Ex e nuovi amministratori, insieme a comitati e semplici cittadini, sono stati chiamati a raccolta anche per chiedere che venga reso pubblico il risultato delle indagini sull’impianto. In questi giorni le associazioni e i cittadini di Massa d’Albe e di Magliano protestano contro la struttura, che si trova lungo la Provinciale che collega le due località. Da tempo il cattivo odore proveniente dalla struttura, invade i paesi, secondo i residenti. Ieri mattina il consigliere d’opposizione di Magliano Sante Gentile ha organizzato la manifestazione davanti al tribunale con striscioni e slogan, invitando a partecipare gli amministratori vecchi e nuovi, con l’obiettivo di avere risposte concrete sui ritardi del ricorso presentato dai cittadini contro l’impianto. Alla manifestazione erano presenti anche i sindaci di Magliano, Mariangela Amiconi, e Scurcola, Maria Olimpia Morgante. «Vogliamo avere delle risposte per tutelare la salute dei cittadini e l’ambiente del nostro amato territorio», ha spiegato Amiconi. «Ho partecipato per sensibilizzare il tribunale, presidio di legalità sul cui ruolo di garanzia confido molto. Nell’ultimo periodo le emissioni si percepiscono in modo più intenso e ciò ci preoccupa. Fino a oggi abbiamo convocato tavoli tecnici, scritto a tutti gli enti, presentato un ricorso amministrativo. Vogliamo certezza rispetto alla situazione».

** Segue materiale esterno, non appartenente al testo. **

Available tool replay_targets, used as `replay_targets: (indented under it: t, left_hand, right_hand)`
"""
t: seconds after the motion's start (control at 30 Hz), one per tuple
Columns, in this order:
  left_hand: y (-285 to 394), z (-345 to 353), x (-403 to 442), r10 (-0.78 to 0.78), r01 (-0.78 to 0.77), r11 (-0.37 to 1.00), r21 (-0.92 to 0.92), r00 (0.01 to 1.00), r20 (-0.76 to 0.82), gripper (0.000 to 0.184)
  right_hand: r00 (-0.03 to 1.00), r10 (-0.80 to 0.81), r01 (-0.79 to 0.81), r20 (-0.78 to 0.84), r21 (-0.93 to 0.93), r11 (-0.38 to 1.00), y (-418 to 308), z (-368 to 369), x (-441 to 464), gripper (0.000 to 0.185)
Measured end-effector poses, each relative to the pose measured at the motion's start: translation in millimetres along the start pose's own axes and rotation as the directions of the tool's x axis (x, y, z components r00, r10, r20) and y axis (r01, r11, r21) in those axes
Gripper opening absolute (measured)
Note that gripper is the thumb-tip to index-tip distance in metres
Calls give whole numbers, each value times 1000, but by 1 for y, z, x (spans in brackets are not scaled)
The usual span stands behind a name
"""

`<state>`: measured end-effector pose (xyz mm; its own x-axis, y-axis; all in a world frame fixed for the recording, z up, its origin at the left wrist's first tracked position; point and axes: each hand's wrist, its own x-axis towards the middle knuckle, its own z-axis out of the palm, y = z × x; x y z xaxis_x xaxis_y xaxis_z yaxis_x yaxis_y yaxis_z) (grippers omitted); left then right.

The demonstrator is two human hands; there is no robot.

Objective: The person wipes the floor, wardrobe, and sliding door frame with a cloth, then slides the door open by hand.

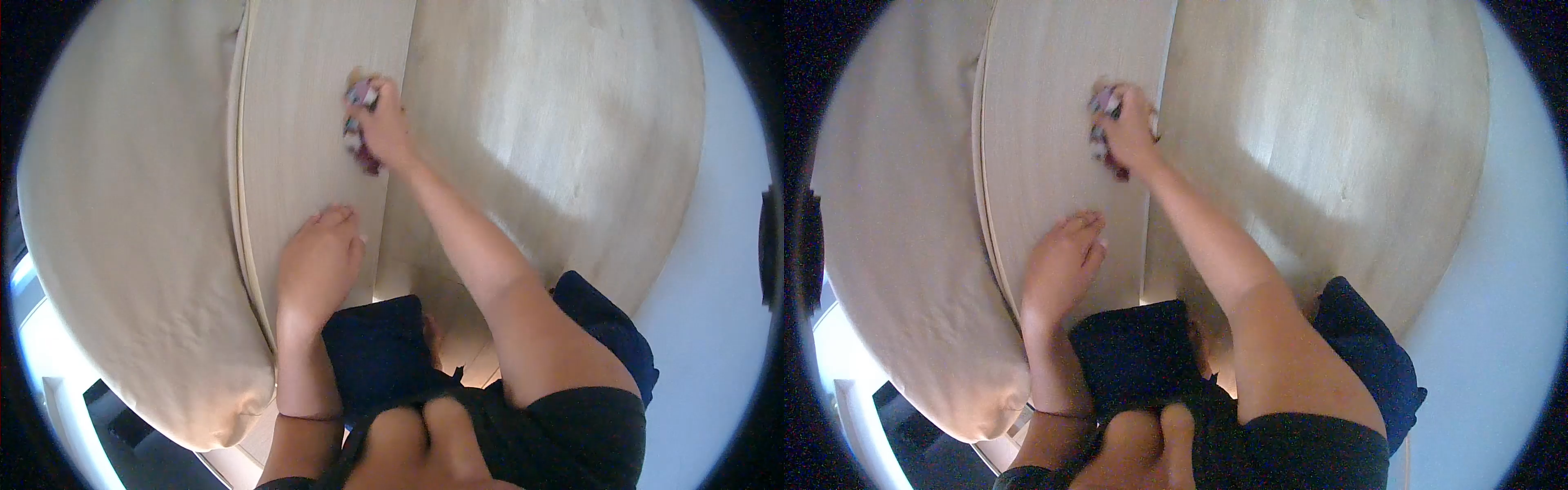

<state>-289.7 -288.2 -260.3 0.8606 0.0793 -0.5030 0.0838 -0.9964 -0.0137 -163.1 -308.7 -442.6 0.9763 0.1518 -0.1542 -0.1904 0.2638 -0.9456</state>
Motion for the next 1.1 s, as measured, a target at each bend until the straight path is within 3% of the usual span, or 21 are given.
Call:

«Abbiamo partecipato con i consiglieri Tomas Paolucci e Franco Farina alla manifestazione con le amministrazioni comunali di Magliano e Massa», ha aggiunto Morgante, «per portare avanti la protesta che ormai da anni si sta facendo contro l’impianto di compostaggio situato a confine con il nostro territorio e prossimo all’abitato di Cappelle. Non abbasseremo la guardia, fino a quando non avremo da chi di competenza le dovute risposte al problema delle esalazioni pestilenziali che si diffondono dall’impianto, tali che, spesso, alcuni concittadini hanno dovuto richiedere interventi sanitari a causa dei problemi che avvertivano sia a livello respiratorio, sia di forte bruciore agli occhi e alla gola. Vogliamo risposte chiare», ha concluso, «per la salvaguardia della salute di tutti i cittadini. Parteciperemo anche alla marcia di protesta che sabato partirà da Magliano verso l’impianto».